After six months have passed, you may well be able to pick up most of "Cliffs of Dover" by yourself in just a week or two. You might not even need the tab for very much of it, because your fingers will "hear" different parts of the song and automatically go where they belong as a result of playing so much. Because in the process, you learned fifty other songs. You learned how to play the guitar, not just "Cliffs of Dover."

They say you must leap across a chasm in a single, dramatic, all-in move. Or you could go to school, become a civil engineer, and design a bridge that will enable you to easily walk across. The first way only works if it works, and most of the time it doesn't. The second way is built to work every time. Not as daring, but you'll get there in the end.

Where are you attempting with no visible progress? Is there an intermediate benchmark you could be striving for, or a more systematic way to achieve your goal?

How to not keep playing the same thing over and over again

You know how when you say a word many times in a row ("Donut. Donut donut donut donut donut...") it starts to sound weird? It gets divorced from its meaning and becomes pure sound. This same thing happens when you mindlessly play the same musical figure ad nauseum. Here's how to get just the right number of repetitions of a musical passage.

 

Small segments, slowly

First of all, you should be working on sections so small that you can play them correctly on the first try. If you mess up, you are either taking too big a section, or going too fast, or both.

Don't be a hero! Don't think that going slowly or breaking things down makes you a weaker musician:

  • The slower you practice, the faster you will learn.
  • The tighter your focus, the shorter your practice.

 

The Comfort Score

Do you have a small-enough chunk to work with? Good. Now play it, paying attention to how it feels, not just how it sounds. Now, give yourself a Comfort Score from one to ten.

This score is not "how many mistakes did I make?" If you made mistakes, you might be going to fast or playing too big a section. If you chose your section well (it could be just one note), you didn't make any errors. Instead, ask yourself, "How comfortable was while I played that?"

Ten is "I can play this effortlessly with my eyes closed." One is, "I think I just passed out in the middle from concentrating too hard."

If your score was any lower than eight, play it again. Keep evaluating yourself, and keep repeating the passage, until you score eight or nine. Do not aim for ten, because you will go mad.

 

STOP

By the time you score an eight or nine, you have played the musical passage a few times correctly, evaluating yourself every step of the way. Your playing feels relaxed and masterful. When you reach this point, stop. Resist the temptation to play the phrase again.

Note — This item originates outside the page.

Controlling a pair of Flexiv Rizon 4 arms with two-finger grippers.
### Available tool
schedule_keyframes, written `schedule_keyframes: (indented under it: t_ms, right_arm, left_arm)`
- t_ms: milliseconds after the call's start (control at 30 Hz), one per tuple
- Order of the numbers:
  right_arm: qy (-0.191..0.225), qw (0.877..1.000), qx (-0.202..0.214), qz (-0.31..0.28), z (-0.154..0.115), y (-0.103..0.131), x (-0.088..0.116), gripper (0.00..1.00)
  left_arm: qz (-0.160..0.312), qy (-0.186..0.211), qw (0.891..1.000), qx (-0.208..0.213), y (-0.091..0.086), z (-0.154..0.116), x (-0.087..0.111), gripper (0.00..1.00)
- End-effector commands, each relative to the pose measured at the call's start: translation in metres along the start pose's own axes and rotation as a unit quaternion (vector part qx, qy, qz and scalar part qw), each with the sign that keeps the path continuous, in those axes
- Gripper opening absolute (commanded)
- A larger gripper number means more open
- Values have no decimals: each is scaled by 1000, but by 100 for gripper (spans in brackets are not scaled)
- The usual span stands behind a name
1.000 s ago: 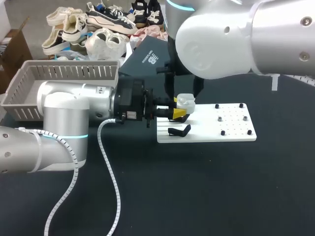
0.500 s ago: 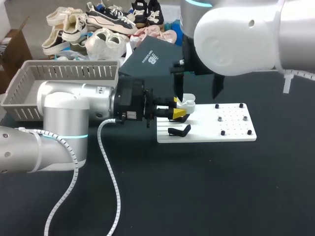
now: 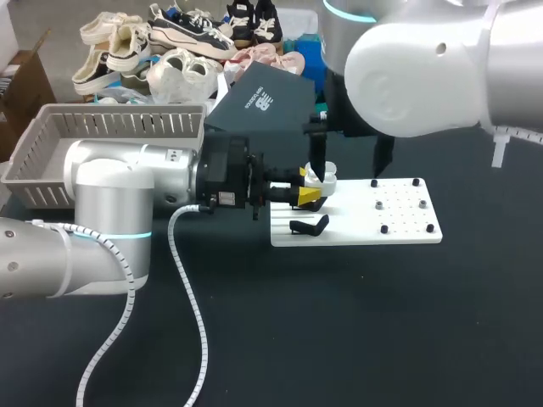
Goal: Pick up each earbud case from the left stands, insert the matching earbuds, close the lid, and place the case in the box.
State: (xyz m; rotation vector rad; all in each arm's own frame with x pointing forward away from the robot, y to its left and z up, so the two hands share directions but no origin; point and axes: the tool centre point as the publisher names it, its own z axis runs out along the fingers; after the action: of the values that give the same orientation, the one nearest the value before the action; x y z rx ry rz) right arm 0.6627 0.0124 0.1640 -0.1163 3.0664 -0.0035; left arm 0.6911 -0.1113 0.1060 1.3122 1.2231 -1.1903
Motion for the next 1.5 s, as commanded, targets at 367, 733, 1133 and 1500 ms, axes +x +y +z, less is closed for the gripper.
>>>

Your choices at this point:

  • Go on to a different section or piece
  • Practice a section adjacent to the one you just played, overlapping
  • Expand the section you just worked on
  • Go have some ice cream

 

There's always tomorrow

When you come back to this piece at your next practice session, it will probably take you fewer repetitions to get to a Comfort Score of eight or nine. Good! Eventually, you'll be able to score a nine on your first try. This doesn't require hundreds of repetitions. Intense focus and thoughtful self-evaluation will shorten your practice time to only what is needed.